Top of Data section

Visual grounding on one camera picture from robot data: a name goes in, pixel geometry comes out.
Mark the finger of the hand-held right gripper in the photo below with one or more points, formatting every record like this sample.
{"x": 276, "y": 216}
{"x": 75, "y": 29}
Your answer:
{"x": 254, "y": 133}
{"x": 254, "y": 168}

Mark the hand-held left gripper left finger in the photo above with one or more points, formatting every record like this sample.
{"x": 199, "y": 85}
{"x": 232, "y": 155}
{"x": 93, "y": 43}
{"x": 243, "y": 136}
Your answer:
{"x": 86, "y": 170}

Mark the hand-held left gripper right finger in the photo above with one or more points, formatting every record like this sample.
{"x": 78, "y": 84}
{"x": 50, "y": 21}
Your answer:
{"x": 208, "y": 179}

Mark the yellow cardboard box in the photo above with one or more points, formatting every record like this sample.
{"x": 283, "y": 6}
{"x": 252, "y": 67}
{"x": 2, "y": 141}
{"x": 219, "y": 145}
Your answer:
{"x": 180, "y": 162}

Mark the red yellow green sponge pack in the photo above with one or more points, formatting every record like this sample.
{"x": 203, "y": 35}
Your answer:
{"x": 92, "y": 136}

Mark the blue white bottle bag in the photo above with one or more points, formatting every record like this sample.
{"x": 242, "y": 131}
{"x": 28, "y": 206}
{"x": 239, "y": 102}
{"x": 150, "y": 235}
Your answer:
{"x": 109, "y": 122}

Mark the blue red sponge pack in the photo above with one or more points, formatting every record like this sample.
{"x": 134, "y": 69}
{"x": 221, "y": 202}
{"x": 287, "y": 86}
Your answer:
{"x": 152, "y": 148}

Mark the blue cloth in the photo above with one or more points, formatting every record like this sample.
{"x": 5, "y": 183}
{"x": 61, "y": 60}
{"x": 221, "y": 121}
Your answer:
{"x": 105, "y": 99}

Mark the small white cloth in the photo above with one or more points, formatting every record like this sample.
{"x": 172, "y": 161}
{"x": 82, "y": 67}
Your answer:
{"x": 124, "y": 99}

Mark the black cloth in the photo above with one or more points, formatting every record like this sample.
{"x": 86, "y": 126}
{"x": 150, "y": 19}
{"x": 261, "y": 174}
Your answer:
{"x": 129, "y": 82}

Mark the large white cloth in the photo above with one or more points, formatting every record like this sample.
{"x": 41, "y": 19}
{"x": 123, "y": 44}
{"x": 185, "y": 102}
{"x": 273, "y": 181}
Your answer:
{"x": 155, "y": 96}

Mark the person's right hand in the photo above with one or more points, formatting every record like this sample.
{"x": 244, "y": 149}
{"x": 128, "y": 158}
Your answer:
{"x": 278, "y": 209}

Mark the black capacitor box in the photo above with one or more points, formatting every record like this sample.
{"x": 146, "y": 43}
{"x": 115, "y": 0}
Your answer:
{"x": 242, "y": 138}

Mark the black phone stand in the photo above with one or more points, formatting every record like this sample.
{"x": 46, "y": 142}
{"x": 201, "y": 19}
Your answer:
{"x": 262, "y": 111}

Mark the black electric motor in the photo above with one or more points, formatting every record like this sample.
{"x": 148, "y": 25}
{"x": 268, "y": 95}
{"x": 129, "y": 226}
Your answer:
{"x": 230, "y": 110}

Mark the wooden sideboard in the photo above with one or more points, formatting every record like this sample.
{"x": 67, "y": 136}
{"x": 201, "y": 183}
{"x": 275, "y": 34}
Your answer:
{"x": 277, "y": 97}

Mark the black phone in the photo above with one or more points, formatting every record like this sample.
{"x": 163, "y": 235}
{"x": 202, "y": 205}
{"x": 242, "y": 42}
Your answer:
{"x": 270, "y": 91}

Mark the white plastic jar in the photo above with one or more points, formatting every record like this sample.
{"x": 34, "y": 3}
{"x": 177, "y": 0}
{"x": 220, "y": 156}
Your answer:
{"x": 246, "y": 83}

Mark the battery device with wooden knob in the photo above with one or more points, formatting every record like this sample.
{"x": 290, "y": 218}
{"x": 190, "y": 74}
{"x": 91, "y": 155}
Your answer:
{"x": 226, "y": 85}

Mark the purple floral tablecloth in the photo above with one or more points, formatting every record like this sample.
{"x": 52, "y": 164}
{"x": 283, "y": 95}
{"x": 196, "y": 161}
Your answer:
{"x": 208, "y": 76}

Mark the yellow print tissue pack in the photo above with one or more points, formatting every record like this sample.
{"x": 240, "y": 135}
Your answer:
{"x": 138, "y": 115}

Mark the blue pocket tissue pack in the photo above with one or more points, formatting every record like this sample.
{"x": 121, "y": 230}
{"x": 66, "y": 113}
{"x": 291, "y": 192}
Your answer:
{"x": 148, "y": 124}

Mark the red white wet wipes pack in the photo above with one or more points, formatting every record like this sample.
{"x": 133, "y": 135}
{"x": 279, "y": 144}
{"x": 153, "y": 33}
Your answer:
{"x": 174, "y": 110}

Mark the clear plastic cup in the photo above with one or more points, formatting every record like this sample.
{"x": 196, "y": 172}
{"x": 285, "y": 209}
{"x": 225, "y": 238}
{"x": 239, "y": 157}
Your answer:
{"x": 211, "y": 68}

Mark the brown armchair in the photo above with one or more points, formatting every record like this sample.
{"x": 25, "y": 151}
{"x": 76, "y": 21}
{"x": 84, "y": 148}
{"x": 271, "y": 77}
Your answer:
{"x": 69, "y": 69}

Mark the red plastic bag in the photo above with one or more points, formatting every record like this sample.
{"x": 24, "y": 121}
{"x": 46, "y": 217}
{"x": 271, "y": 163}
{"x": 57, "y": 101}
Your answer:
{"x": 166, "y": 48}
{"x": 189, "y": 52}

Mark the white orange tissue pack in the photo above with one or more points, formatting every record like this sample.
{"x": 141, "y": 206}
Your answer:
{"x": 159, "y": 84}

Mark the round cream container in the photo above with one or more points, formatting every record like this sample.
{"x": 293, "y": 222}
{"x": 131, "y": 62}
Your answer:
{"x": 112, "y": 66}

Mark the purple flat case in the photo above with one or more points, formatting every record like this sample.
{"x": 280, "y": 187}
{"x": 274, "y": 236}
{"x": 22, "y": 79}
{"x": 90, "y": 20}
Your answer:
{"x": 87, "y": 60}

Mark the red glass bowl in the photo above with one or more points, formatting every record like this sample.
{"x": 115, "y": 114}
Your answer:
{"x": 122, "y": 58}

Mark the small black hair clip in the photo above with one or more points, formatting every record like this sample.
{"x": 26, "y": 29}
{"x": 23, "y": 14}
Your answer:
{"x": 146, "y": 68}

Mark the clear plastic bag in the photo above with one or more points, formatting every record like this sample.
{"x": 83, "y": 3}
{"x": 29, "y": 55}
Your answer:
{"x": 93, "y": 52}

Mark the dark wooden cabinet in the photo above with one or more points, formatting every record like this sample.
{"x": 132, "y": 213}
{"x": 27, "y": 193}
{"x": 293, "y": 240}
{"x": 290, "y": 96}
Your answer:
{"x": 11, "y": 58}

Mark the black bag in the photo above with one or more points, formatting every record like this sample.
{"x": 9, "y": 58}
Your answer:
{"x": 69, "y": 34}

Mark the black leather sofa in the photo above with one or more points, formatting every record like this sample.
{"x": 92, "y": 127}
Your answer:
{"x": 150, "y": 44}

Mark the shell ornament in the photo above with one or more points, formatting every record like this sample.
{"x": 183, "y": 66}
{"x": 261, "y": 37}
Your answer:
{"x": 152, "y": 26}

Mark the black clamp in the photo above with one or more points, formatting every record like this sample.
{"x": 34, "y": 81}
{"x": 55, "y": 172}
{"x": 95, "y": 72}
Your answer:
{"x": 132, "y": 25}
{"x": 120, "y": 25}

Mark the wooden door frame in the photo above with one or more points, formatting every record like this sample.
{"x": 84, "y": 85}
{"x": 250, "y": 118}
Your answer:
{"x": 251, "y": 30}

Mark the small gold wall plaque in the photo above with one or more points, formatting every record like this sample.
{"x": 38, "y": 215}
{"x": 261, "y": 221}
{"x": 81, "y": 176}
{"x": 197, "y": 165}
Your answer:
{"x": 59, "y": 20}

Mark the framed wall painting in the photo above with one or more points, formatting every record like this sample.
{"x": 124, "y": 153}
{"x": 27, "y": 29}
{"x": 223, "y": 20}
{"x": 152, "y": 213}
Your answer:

Bottom of Data section

Problem description
Find the lines above that include the string "plastic" and copy them.

Task solution
Mark the white plastic jar in the photo above with one or more points, formatting every record like this sample.
Mark the clear plastic cup in the photo above with one or more points, formatting every record like this sample.
Mark the red plastic bag in the photo above with one or more points, formatting every record like this sample.
Mark the clear plastic bag in the photo above with one or more points, formatting every record like this sample.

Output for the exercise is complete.